(Task to carry out) The answer must be every entry below, word for word, with the pictures left out.

[Given data]

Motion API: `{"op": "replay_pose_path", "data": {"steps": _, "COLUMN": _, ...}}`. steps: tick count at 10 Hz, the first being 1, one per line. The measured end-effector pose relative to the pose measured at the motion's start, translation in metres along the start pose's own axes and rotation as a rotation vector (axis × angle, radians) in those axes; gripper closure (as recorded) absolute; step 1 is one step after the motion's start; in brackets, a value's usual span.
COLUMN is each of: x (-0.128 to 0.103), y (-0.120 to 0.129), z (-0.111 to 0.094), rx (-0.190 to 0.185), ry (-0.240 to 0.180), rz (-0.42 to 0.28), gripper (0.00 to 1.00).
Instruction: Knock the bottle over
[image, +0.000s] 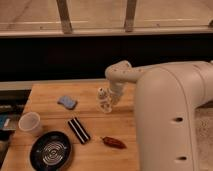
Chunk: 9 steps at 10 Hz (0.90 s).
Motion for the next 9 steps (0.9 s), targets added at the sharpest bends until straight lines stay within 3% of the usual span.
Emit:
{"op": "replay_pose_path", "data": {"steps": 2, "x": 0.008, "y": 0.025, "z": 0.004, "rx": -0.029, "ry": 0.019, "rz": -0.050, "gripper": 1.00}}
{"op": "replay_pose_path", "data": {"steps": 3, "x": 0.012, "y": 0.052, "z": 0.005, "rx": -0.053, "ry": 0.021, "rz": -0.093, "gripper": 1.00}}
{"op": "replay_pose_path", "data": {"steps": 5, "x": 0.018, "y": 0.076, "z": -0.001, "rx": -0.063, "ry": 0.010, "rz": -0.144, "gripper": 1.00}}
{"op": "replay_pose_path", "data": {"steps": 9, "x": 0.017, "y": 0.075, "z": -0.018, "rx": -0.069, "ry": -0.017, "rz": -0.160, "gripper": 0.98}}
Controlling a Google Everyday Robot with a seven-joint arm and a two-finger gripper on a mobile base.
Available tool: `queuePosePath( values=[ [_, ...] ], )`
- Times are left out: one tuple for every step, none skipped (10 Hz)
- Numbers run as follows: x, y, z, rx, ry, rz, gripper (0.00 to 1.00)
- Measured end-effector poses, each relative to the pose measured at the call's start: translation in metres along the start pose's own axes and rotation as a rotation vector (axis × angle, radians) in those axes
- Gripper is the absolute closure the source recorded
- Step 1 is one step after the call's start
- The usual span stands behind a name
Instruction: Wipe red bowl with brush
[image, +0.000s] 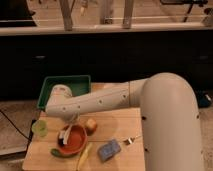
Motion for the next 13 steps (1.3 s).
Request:
queuePosePath(
  values=[
    [-0.004, 0.007, 0.001, -0.007, -0.006, 0.000, 1.00],
    [-0.002, 0.019, 0.003, -0.013, -0.010, 0.010, 1.00],
    [0.002, 0.031, 0.004, -0.021, -0.009, 0.024, 1.00],
    [0.005, 0.037, 0.005, -0.023, -0.008, 0.034, 1.00],
    [0.027, 0.066, 0.004, -0.035, 0.007, 0.099, 1.00],
    [0.037, 0.069, 0.003, -0.036, 0.016, 0.123, 1.00],
    [0.046, 0.067, 0.002, -0.037, 0.028, 0.137, 1.00],
    [0.053, 0.061, 0.000, -0.038, 0.037, 0.140, 1.00],
    [0.058, 0.050, -0.001, -0.033, 0.040, 0.136, 1.00],
    [0.058, 0.038, -0.002, -0.029, 0.039, 0.127, 1.00],
    [0.054, 0.022, -0.004, -0.020, 0.032, 0.105, 1.00],
    [0.048, 0.011, -0.004, -0.015, 0.026, 0.083, 1.00],
    [0.040, -0.001, -0.005, -0.006, 0.013, 0.049, 1.00]
  ],
)
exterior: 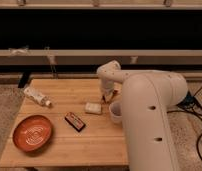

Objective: Place the pepper on the white sponge

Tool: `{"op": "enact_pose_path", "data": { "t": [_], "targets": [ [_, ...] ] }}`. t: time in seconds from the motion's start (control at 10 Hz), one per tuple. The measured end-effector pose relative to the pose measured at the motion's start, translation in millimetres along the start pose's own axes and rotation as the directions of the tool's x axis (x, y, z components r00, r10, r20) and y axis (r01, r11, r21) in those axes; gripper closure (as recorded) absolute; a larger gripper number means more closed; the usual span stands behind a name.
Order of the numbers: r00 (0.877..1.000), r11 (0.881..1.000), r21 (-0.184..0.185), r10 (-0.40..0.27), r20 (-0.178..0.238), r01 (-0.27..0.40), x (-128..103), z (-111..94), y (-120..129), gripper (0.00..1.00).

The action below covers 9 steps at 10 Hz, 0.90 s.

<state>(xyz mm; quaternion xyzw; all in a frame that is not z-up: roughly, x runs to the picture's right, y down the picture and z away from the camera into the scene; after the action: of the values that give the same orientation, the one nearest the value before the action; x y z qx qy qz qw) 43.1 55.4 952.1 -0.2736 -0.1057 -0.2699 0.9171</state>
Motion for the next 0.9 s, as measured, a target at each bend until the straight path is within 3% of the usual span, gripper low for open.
{"op": "enact_pose_path", "data": {
  "t": [0.4, 0.9],
  "targets": [
    [0.998, 0.999, 0.016, -0.046, -0.039, 0.046, -12.8, -24.6, -5.8, 1.00],
    [0.985, 0.985, 0.010, -0.170, 0.007, 0.170, -101.1, -30.1, -19.5, 1.00]
  ]
}}
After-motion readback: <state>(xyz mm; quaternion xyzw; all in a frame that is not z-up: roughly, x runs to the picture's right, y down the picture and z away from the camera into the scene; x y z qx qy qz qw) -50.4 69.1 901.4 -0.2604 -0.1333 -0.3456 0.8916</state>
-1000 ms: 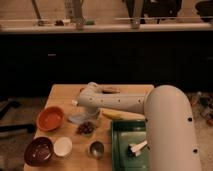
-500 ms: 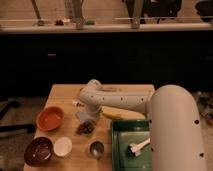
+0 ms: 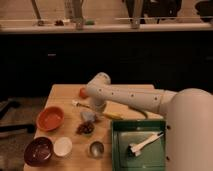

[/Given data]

(Finished exercise)
Motion API: `{"op": "replay_pose_path", "data": {"steps": _, "COLUMN": _, ...}}`. steps: tick count at 10 Hz, the first being 1, one per line. The measured end-effector pose relative to the pose measured at the motion's start, translation in metres along the start pose's own axes and rotation as a rotation vector (axis × angle, radians) in those axes; gripper closure (as recorded) absolute; step 1 is one step after the motion's start; in brackets, a value's usual span.
COLUMN is each of: x (-0.128 to 0.103), y (-0.120 to 0.129), z (-0.111 to 0.094), rx (-0.190 to 0.185), ry (-0.240 to 0.180), rz (-0.42 to 0.28), gripper (0.00 to 1.00).
Instruction: Knock the bottle over
[image, +0.000s] 
Chunk: 9 steps at 10 Hz (0.90 s).
Motion for the next 9 steps (0.9 s), targets added at the sharpest bends until straight lines stay within 3% of the usual span.
Emit:
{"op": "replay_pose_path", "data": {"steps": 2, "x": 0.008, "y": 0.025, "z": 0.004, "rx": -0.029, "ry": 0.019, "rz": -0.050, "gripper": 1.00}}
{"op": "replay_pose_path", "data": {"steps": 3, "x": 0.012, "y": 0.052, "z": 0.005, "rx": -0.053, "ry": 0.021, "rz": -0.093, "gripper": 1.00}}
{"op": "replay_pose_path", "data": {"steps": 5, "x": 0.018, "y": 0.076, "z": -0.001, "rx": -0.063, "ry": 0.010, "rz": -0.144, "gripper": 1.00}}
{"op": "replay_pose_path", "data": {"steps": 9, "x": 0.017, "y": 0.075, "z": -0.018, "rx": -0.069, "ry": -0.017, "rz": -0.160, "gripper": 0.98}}
Controlling a Google Everyday Robot with a seven-joint arm and a two-finger gripper on a mobile base.
Available tool: `queuePosePath( values=[ [_, ...] ], )`
- Times are left out: one tuple for every step, none skipped (10 Hz)
- Numbers run as follows: x, y, z, rx, ry, rz, gripper (0.00 to 1.00)
- Measured end-effector poses, each relative to the pose measured at the call's start: translation in metres along the start pose's own axes and rotation as a rotation vector (axis × angle, radians) in those axes
- Gripper is the absolute closure the source recorded
- Step 1 is one step after the call's start
- The usual span stands behind a name
Instruction: Wipe red bowl with brush
[image, +0.000s] 
Motion for the next 13 steps (1.3 s).
Request:
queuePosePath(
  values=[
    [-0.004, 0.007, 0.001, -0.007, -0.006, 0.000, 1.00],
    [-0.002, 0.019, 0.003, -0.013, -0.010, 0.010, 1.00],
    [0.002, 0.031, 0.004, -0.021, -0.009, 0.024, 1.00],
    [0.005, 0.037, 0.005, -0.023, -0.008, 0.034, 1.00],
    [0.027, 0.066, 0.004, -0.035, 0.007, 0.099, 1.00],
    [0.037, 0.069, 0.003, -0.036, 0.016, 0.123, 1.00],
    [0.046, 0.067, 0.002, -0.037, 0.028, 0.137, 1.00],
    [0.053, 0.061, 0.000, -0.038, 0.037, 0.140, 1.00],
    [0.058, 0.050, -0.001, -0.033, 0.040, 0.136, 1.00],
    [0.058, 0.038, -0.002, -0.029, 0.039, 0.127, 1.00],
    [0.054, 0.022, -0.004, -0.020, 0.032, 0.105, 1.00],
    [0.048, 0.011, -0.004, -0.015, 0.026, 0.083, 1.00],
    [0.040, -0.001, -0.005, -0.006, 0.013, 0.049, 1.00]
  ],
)
exterior: 

Objective: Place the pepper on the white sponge

Tool: `{"op": "enact_pose_path", "data": { "t": [_], "targets": [ [_, ...] ] }}`. t: time in seconds from the motion's start (control at 10 Hz), one per tuple. The measured end-effector pose relative to the pose measured at the motion's start, translation in millimetres along the start pose's own axes and rotation as the directions of the tool's x axis (x, y, z components r00, r10, r20) and y axis (r01, r11, r21) in those axes; gripper closure (as recorded) absolute; a larger gripper number means more closed; the usual span stands behind a name.
Order of the numbers: r00 (0.877..1.000), r11 (0.881..1.000), r21 (-0.184..0.185), r10 (-0.40..0.27), r20 (-0.178..0.238), r01 (-0.27..0.40), x (-128..103), z (-111..94), y (-120..129), gripper (0.00..1.00).

The action below covers 9 steps at 10 Hz, 0.90 s.

<state>(xyz mm; quaternion xyzw; all in a frame that is not z-up: roughly, x runs to the picture's right, y down the picture and z away from the camera into the scene; after the action: of the values that give the same orientation, the one nearest the value before the action; x y z qx qy qz qw) 43.1 55.4 952.1 -0.2736 -0.1057 -0.2699 0.9171</state>
Motion for the next 0.9 s, as measured, a target at each bend until the straight path is within 3% of the usual span, gripper low for open.
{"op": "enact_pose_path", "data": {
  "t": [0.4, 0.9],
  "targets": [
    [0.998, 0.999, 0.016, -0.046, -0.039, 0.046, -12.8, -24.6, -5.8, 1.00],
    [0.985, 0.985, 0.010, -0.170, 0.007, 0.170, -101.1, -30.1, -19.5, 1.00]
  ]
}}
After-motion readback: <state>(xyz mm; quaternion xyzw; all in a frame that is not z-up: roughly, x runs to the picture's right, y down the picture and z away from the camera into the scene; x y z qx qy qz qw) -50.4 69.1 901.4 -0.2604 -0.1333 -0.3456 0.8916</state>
-1000 ms: 
-500 ms: 
+0 ms: 

Nothing else remains in this exercise.